At 100 clusters, the management cluster is barely utilizing 1cpu, with nicely regular memory and CPU utilization (there’s always going to be some fluctuation due to intensive cron jobs, and periodically refetching git repos to pull in new changes):

At 100 clusters, the management cluster is barely utilizing 1cpu, with nicely regular memory and CPU utilization (there's always going to be some fluctuation due to intensive cron jobs, and periodically refetching git repos to pull in new changes):

At 500 clusters, we see about 1.5cpu usage in the management plane, again very stable overall, and ~ .2cpu utilization for the database (equating to 10% of 2cpu):

Then at 1k clusters, the same behavior remains, with it stabilizing around 2.5cpu in the management plane and around .4cpu usage in the database, 43/s write IOPS - plenty of headroom to scale further even with the given limited hardware:

In addition, and this is a consistent issue within the Kubernetes ecosystem, with tools like ArgoCD or many of the Kubernetes dashboards choking after rendering a few hundred objects (due to over-reliance on the k8s API which doesn’t support pagination properly), there’s no real degradation of our UI at this cluster scale as well. Here’s a quick video of me going through the UI to demonstrate:

0:00
/0:36

Learnings

I think this is a good example of why strategies like stress testing and chaos testing are important. A lot of these bottlenecks actually were known issues, but there was no forcing function to fix them until they blocked a clear objective. Further, the issues in intra-cluster networking caused by lack of local caching were only really apparent at very large scale, and was great to discover when properly exercised. Plus, it gave new members of our team time to get familiar with new toolchains like k3s and low-level EC2 configuration that’s oftentimes ignored with modern tooling.
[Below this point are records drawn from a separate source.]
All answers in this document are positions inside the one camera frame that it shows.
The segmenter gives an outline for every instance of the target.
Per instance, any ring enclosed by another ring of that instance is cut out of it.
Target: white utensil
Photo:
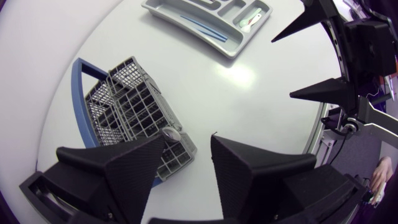
[[[250,32],[251,31],[251,26],[253,26],[256,22],[258,22],[261,18],[261,14],[257,14],[254,16],[253,20],[246,26],[241,28],[241,31],[243,32]]]
[[[258,9],[257,9],[256,11],[254,11],[254,13],[251,14],[247,19],[242,19],[241,22],[239,22],[239,26],[240,26],[240,27],[244,27],[244,26],[248,25],[248,24],[249,24],[249,21],[250,21],[251,19],[253,19],[254,16],[256,16],[257,14],[259,14],[260,12],[261,12],[261,8],[258,8]]]

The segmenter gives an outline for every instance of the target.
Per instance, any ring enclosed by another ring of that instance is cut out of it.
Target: gray plastic tray
[[[150,13],[170,21],[191,32],[211,46],[219,50],[228,58],[235,58],[253,35],[265,23],[272,12],[272,8],[261,0],[146,0],[141,5]],[[261,8],[261,18],[246,33],[241,31],[239,22],[246,19],[256,9]],[[226,42],[203,34],[198,29],[205,30],[181,16],[194,19],[217,30],[228,37]]]

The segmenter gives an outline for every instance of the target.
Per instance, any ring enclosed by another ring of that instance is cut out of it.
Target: blue handle
[[[105,80],[108,74],[81,58],[76,59],[72,66],[72,103],[80,135],[87,148],[97,147],[100,146],[100,144],[98,143],[90,118],[88,117],[88,110],[83,95],[83,85],[81,84],[82,72],[99,80]]]
Overall we’re very happy with the results. We’ve ultimately been able to prove that Plural can manage 1100 Kubernetes clusters with a baseline amount of software provisioned on them, using a resource footprint small enough to fit on a Macbook Pro with plenty of room to spare. Hopefully AWS will give us some slack to go all the way to 10k relatively soon, would be awesome to see the results at that scale as well!